• [EXERCISE DATA]:
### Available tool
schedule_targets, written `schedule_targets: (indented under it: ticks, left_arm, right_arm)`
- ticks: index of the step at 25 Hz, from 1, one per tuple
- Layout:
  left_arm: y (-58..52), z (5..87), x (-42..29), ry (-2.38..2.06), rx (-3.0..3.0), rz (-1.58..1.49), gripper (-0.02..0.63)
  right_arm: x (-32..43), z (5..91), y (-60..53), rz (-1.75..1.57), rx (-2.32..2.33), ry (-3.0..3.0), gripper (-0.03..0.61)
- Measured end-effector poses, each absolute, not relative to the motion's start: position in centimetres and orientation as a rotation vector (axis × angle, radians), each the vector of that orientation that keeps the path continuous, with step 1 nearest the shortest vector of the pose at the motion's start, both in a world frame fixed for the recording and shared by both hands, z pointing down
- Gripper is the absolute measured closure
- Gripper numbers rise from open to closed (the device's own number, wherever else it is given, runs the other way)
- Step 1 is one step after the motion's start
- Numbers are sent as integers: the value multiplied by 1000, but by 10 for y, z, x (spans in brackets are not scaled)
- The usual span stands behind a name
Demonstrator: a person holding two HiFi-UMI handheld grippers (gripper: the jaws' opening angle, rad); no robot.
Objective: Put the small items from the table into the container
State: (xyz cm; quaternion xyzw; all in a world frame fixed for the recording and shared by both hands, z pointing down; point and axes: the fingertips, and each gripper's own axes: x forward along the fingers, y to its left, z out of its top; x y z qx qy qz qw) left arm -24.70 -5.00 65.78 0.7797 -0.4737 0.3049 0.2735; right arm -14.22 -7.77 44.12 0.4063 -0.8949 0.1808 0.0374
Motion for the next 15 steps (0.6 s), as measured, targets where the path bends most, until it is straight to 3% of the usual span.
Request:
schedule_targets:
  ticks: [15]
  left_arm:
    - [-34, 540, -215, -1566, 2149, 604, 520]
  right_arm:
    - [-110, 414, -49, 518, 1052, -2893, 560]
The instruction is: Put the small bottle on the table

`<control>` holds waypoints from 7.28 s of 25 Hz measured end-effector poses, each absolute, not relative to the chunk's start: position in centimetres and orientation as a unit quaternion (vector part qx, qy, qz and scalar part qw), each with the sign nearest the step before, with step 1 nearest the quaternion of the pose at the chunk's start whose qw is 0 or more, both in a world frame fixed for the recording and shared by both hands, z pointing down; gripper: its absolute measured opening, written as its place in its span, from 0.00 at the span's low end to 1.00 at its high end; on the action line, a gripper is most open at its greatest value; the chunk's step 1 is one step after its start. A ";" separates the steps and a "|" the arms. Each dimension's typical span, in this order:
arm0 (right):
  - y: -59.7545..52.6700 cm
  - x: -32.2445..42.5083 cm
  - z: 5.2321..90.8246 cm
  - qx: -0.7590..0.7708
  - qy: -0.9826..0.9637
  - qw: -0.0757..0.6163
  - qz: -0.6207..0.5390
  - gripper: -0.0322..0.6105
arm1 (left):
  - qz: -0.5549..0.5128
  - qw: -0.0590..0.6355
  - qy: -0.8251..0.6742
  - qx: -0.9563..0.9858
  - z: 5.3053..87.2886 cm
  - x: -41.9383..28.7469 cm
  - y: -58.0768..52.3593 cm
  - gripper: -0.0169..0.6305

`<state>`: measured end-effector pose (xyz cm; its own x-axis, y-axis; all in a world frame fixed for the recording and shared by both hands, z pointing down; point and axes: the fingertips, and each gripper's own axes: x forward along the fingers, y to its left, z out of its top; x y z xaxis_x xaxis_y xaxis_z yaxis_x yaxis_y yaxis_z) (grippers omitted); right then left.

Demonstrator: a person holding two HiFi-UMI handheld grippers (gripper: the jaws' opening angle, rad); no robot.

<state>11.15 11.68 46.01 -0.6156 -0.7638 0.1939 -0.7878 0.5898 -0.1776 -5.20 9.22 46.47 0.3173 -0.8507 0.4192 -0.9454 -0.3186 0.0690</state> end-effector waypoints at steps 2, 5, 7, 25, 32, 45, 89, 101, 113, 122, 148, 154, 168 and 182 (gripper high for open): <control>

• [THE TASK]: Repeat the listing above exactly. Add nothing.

• [RESPONSE FOR THIS EXERCISE]:
### Available tool
schedule_targets, written `schedule_targets: (indented under it: ticks, left_arm, right_arm)`
- ticks: index of the step at 25 Hz, from 1, one per tuple
- Layout:
  left_arm: y (-58..52), z (5..87), x (-42..29), ry (-2.38..2.06), rx (-3.0..3.0), rz (-1.58..1.49), gripper (-0.02..0.63)
  right_arm: x (-32..43), z (5..91), y (-60..53), rz (-1.75..1.57), rx (-2.32..2.33), ry (-3.0..3.0), gripper (-0.03..0.61)
- Measured end-effector poses, each absolute, not relative to the motion's start: position in centimetres and orientation as a rotation vector (axis × angle, radians), each the vector of that orientation that keeps the path continuous, with step 1 nearest the shortest vector of the pose at the motion's start, both in a world frame fixed for the recording and shared by both hands, z pointing down
- Gripper is the absolute measured closure
- Gripper numbers rise from open to closed (the device's own number, wherever else it is given, runs the other way)
- Step 1 is one step after the motion's start
- Numbers are sent as integers: the value multiplied by 1000, but by 10 for y, z, x (spans in brackets are not scaled)
- The usual span stands behind a name
Demonstrator: a person holding two HiFi-UMI handheld grippers (gripper: the jaws' opening angle, rad); no robot.
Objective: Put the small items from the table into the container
State: (xyz cm; quaternion xyzw; all in a world frame fixed for the recording and shared by both hands, z pointing down; point and axes: the fingertips, and each gripper's own axes: x forward along the fingers, y to its left, z out of its top; x y z qx qy qz qw) left arm -24.70 -5.00 65.78 0.7797 -0.4737 0.3049 0.2735; right arm -14.22 -7.77 44.12 0.4063 -0.8949 0.1808 0.0374
Motion for the next 15 steps (0.6 s), as measured, targets where the path bends most, until it is straight to 3% of the usual span.
Request:
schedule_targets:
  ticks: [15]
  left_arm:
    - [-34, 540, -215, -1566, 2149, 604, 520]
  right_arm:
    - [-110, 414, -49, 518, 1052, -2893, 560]
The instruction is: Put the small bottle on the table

`<control>` holds waypoints from 7.28 s of 25 Hz measured end-effector poses, each absolute, not relative to the chunk's start: position in centimetres and orientation as a unit quaternion (vector part qx, qy, qz and scalar part qw), each with the sign nearest the step before, with step 1 nearest the quaternion of the pose at the chunk's start whose qw is 0 or more, both in a world frame fixed for the recording and shared by both hands, z pointing down; gripper: its absolute measured opening, written as its place in its span, from 0.00 at the span's low end to 1.00 at its high end; on the action line, a gripper is most open at its greatest value; the chunk's step 1 is one step after its start. A ";" separates the steps and a "|" the arms. Each dimension's typical span, in this order:
arm0 (right):
  - y: -59.7545..52.6700 cm
  - x: -32.2445..42.5083 cm
  - z: 5.2321..90.8246 cm
  - qx: -0.7590..0.7708
  - qy: -0.9826..0.9637
  - qw: -0.0757..0.6163
  - qz: -0.6207..0.5390
  - gripper: -0.0322..0.6105
arm1 (left):
  - qz: -0.5549..0.5128
  - qw: -0.0590..0.6355
  - qy: -0.8251..0.6742
  - qx: -0.9563..0.9858
  - z: 5.3053..87.2886 cm
  - x: -41.9383..28.7469 cm
  - y: -58.0768..52.3593 cm
  - gripper: -0.0169..0.6305

`<state>`: measured end-effector pose (xyz cm; its own x-axis, y-axis; all in a world frame fixed for the recording and shared by both hands, z pointing down; point and axes: the fingertips, and each gripper's own axes: x forward along the fingers, y to its left, z out of its top; x y z xaxis_x xaxis_y xaxis_z yaxis_x yaxis_y yaxis_z) (grippers omitted); right then left.

Demonstrator: a person holding two HiFi-UMI handheld grippers (gripper: the jaws' opening angle, rad); no robot.

<state>11.15 11.68 46.01 -0.6156 -0.7638 0.1939 -0.7878 0.5898 -0.1776 -5.20 9.22 46.47 0.3173 -0.8507 0.4192 -0.9454 -0.3186 0.0690</state> end-effector waypoints at steps 2, 5, 7, 25, 32, 45, 89, 101, 113, 122, 148, 154, 168 and 182 (gripper high for open): <control>

That is the entire output.